Written at Dallas-Fort Worth International Airport during a scheduled stop on the way back home from AORN Congress last month.

After attending AORN's annual meeting, I'm feeling energized by all the motivation that was generated there. But all that energy disappears in an instant with five words: "Your flight has been cancelled."

It wasn't cancelled when I left Anaheim four hours ago, but it serves me right for expecting an airline to fly me all the way home on a round-trip ticket. We're grounded by "mechanical difficulties." I can either stay over at a hotel and rest less-than-assured that I'm booked on a flight at 0730 tomorrow morning, or hang around on standby for three hours for the next flight out. I'm an hour's flying time from home.

Having just spent a week in a hotel and having only five days to spare before I need to leave Little Rock again for an out-of-state assignment — well, the whole thing just hacks me off. In my "free time," I'm imagining airline executives on the OR table, without so much as 0.1ml of a local anesthetic, when I begin wondering: What if surgery centers were run like airlines? Imagine these excuses spoken in the hushed, robotic voice of the departure gate attendant.

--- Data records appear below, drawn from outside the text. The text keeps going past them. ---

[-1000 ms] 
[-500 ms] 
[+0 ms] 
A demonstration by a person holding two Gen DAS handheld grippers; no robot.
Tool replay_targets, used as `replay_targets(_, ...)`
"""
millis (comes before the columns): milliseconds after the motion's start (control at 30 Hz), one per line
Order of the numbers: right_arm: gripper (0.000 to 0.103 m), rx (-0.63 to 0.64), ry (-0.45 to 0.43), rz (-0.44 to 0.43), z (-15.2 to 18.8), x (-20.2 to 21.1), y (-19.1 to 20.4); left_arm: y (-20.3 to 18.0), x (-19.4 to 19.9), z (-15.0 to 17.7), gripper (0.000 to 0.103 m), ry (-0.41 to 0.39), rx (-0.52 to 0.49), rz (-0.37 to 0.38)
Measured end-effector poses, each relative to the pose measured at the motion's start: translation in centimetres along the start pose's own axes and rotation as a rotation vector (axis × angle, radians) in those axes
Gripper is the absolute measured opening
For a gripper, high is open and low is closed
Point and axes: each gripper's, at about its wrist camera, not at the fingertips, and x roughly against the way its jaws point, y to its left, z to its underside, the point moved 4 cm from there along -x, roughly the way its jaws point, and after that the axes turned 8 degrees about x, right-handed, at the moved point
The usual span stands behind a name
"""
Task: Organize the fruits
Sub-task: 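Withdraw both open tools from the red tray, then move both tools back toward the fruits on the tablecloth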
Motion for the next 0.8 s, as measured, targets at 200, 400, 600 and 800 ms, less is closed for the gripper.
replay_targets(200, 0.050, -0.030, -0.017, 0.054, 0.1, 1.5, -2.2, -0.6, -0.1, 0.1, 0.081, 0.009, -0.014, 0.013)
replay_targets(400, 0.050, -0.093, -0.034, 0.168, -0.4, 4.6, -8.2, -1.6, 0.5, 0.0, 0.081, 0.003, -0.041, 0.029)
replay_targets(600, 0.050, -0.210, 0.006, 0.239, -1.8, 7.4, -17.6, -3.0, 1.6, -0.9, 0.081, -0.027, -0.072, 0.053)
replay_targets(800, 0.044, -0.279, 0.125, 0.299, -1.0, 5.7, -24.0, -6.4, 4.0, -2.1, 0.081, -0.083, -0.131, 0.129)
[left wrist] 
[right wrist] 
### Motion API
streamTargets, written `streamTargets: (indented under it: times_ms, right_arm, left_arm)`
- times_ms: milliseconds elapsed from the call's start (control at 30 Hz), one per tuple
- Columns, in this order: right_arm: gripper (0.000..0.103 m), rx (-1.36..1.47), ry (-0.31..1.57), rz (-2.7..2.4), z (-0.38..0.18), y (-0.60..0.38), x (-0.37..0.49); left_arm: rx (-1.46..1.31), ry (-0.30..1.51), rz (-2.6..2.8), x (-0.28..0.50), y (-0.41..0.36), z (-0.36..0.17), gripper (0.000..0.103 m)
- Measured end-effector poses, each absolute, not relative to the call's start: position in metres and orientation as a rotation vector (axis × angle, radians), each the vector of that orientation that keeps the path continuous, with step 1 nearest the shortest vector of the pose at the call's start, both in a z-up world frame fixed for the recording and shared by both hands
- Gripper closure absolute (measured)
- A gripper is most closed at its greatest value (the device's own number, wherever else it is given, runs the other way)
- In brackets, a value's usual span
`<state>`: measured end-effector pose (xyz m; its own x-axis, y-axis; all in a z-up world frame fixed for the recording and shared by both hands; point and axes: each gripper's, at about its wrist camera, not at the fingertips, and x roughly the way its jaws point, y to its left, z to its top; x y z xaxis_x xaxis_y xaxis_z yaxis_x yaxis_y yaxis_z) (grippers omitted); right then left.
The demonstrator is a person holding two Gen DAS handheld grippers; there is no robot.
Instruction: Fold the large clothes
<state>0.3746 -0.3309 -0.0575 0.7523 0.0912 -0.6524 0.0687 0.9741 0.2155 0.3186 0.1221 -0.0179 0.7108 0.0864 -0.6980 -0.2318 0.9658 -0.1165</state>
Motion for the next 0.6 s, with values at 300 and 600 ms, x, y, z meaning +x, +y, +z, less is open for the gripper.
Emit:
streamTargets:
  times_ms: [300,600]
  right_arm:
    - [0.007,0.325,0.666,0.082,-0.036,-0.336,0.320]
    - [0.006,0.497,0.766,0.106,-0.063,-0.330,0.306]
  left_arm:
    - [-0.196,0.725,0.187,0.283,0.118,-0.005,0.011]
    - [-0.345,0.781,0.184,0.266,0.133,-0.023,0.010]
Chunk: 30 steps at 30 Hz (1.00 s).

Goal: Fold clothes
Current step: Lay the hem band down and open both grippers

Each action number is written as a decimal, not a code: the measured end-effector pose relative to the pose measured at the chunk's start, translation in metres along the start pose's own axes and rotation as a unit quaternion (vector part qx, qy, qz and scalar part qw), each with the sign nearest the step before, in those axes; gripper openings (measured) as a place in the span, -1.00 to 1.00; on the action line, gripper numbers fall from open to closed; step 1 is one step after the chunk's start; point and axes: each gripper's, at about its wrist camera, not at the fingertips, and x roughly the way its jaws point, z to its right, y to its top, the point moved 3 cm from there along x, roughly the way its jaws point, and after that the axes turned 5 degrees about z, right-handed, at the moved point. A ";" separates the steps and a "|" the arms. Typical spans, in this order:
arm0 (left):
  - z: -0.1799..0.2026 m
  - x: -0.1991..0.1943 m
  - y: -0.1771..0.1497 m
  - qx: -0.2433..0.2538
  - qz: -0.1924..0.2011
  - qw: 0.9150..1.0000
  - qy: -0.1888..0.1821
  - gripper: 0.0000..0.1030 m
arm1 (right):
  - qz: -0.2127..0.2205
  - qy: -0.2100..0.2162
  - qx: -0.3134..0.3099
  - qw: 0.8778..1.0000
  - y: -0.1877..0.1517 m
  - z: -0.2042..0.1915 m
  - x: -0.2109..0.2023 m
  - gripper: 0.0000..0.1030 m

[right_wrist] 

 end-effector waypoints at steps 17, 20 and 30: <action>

  • "I know you scheduled and confirmed your hernia repair two months ago, but due to mechanical difficulties, we're canceling your procedure and putting you on standby for tomorrow morning. In the meantime, here's a voucher for food in the hospital cafetorium."
  • "I'm sorry, but due to mechanical difficulties, you won't be able to receive anesthesia today. If time is an issue, though, we do have a leather strap you can bite on, and we can put you on standby for an anesthesia machine and provider when they become available."
  • "If you want stitches to close your surgery, you'll have to wait on standby for them. You're 11th on the list right now. If the 10 patients before you don't show up or don't need stitches, or if something else can be used to close them up, we might have something available in the stitch department in four or five hours, barring the possibility of mechanical difficulties."
  • "Due to mechanical difficulties, your carpal tunnel surgery has been moved to another OR. Please find your way to Hall C, Gate 9, Section 36 DD, in one of our other facilities."
  • "Your surgery time will be approximately 45 minutes. But first we're going to type slowly on this computer, intensely ignoring you standing there. Then we'll send you completely out of your way, due to mechanical difficulties, only to have someone there send you back here again, maybe even to the OR that was available all along."
  • "You're on standby for an 0800 work-in surgery, and you're the fifth person to arrive for this specific slot. However, because you're not one of our Gold Medallion Patients or Preferred Club Members, and the 14 people ahead of you are, you're number 19 on our list. (We've been delayed by mechanical difficulties.)"
  • "We apologize for any inconvenience, but due to mechanical difficulties you'll be stuck in this waiting room until hell freezes over. Thank you for choosing AmeriDeltaWest Surgery Center for your surgical needs."